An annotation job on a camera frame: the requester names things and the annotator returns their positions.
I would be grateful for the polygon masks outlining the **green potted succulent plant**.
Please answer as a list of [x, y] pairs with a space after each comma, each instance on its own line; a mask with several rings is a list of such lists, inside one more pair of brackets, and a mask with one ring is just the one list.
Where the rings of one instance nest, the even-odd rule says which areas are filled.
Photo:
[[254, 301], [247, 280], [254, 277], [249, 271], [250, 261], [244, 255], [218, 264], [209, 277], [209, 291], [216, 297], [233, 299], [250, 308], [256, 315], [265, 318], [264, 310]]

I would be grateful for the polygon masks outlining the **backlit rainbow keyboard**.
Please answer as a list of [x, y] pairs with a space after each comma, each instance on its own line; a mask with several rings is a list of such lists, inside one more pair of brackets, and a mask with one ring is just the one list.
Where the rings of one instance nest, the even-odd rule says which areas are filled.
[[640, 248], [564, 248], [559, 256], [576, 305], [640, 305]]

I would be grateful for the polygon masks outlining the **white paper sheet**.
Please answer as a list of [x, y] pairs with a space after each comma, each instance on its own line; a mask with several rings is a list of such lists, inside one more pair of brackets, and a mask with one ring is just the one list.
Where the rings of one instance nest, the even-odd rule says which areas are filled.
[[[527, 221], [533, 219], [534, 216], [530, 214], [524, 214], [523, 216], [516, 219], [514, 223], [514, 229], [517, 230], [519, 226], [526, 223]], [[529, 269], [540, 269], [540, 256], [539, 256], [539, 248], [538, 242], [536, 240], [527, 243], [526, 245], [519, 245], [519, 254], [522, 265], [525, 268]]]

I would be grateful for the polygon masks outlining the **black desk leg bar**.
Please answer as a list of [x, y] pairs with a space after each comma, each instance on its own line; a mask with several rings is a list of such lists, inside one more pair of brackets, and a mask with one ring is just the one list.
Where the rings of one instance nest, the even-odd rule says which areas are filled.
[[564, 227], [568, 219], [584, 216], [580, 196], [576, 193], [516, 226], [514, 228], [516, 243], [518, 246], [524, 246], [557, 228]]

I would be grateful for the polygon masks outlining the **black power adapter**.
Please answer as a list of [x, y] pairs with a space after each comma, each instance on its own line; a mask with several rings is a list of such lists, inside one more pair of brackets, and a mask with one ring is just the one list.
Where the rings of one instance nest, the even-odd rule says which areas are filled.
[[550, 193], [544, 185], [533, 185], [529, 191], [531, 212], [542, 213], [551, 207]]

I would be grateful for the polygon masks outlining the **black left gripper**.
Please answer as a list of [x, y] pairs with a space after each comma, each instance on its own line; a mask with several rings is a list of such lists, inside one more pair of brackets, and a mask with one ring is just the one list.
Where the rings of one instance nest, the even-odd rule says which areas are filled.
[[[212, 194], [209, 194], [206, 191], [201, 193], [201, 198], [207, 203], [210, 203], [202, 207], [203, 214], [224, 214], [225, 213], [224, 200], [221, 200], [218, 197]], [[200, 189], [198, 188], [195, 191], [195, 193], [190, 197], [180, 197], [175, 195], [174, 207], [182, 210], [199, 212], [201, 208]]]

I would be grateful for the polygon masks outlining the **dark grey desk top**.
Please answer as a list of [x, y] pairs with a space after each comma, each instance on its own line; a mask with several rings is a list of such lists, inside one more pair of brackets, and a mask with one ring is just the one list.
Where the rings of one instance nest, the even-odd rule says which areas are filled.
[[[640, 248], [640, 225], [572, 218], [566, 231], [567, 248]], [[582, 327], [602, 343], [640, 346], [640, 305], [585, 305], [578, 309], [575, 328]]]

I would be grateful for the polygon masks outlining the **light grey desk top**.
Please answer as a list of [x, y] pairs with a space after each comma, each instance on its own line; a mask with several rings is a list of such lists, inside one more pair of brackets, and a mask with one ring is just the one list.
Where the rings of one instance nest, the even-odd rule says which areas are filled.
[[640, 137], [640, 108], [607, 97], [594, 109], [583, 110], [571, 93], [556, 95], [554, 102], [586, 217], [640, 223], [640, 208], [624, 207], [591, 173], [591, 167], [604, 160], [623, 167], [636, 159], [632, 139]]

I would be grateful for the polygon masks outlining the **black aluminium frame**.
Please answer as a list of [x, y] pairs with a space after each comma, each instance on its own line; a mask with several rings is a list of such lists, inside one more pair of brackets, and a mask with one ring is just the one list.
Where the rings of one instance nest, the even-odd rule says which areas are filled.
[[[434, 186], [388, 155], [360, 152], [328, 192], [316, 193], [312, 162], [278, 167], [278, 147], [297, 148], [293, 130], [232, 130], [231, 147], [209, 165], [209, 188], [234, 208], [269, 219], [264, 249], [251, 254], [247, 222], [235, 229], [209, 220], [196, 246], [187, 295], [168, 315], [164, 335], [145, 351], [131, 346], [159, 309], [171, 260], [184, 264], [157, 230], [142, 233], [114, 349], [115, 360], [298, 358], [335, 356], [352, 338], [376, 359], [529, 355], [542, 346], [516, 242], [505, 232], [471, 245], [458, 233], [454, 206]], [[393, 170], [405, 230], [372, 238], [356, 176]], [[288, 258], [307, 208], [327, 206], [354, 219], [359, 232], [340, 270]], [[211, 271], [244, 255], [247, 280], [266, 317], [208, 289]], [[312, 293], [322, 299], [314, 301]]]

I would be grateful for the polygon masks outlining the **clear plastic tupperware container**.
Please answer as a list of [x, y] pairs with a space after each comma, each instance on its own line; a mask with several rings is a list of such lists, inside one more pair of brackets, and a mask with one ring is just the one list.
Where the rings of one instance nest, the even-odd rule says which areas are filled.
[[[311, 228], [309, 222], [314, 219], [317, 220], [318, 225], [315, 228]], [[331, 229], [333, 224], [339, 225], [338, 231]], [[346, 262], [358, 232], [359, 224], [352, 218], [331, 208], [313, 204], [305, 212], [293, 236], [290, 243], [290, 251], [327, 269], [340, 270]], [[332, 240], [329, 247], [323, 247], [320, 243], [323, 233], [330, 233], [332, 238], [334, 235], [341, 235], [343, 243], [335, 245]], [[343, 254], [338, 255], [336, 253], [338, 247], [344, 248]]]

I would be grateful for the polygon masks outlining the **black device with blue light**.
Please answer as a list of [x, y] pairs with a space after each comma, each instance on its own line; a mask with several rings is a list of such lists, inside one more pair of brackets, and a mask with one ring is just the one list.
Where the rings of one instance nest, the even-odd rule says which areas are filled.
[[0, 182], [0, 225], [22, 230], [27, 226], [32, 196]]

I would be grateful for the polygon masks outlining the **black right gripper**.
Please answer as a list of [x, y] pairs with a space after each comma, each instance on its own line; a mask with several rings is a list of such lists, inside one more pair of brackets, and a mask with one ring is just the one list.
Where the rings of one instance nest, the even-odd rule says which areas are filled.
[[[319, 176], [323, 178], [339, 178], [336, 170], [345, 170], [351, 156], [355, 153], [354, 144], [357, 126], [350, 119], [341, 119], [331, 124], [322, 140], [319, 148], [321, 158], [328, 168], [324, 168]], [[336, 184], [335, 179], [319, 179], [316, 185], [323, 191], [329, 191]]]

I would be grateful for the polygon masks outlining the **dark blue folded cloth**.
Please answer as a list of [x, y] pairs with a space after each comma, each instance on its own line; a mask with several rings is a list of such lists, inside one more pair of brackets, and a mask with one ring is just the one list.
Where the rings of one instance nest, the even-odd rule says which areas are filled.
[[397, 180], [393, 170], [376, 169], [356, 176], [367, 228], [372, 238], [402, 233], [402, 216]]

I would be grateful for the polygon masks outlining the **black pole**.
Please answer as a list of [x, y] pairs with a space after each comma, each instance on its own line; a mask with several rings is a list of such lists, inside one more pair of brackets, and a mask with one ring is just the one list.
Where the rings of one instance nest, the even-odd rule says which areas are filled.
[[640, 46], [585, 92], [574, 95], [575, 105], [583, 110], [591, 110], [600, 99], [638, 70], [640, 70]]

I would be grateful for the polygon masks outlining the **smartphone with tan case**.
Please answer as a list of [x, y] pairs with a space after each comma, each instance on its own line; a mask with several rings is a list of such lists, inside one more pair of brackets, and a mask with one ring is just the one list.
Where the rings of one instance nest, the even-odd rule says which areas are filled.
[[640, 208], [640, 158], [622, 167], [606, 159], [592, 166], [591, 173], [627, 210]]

_ _ _ _

Apply a filter for "desk" to the entries and show each line that passes.

I would be grateful for the polygon masks outlining the **black desk leg bar**.
I would be grateful for the polygon masks outlining the **dark grey desk top**.
I would be grateful for the polygon masks outlining the **light grey desk top**.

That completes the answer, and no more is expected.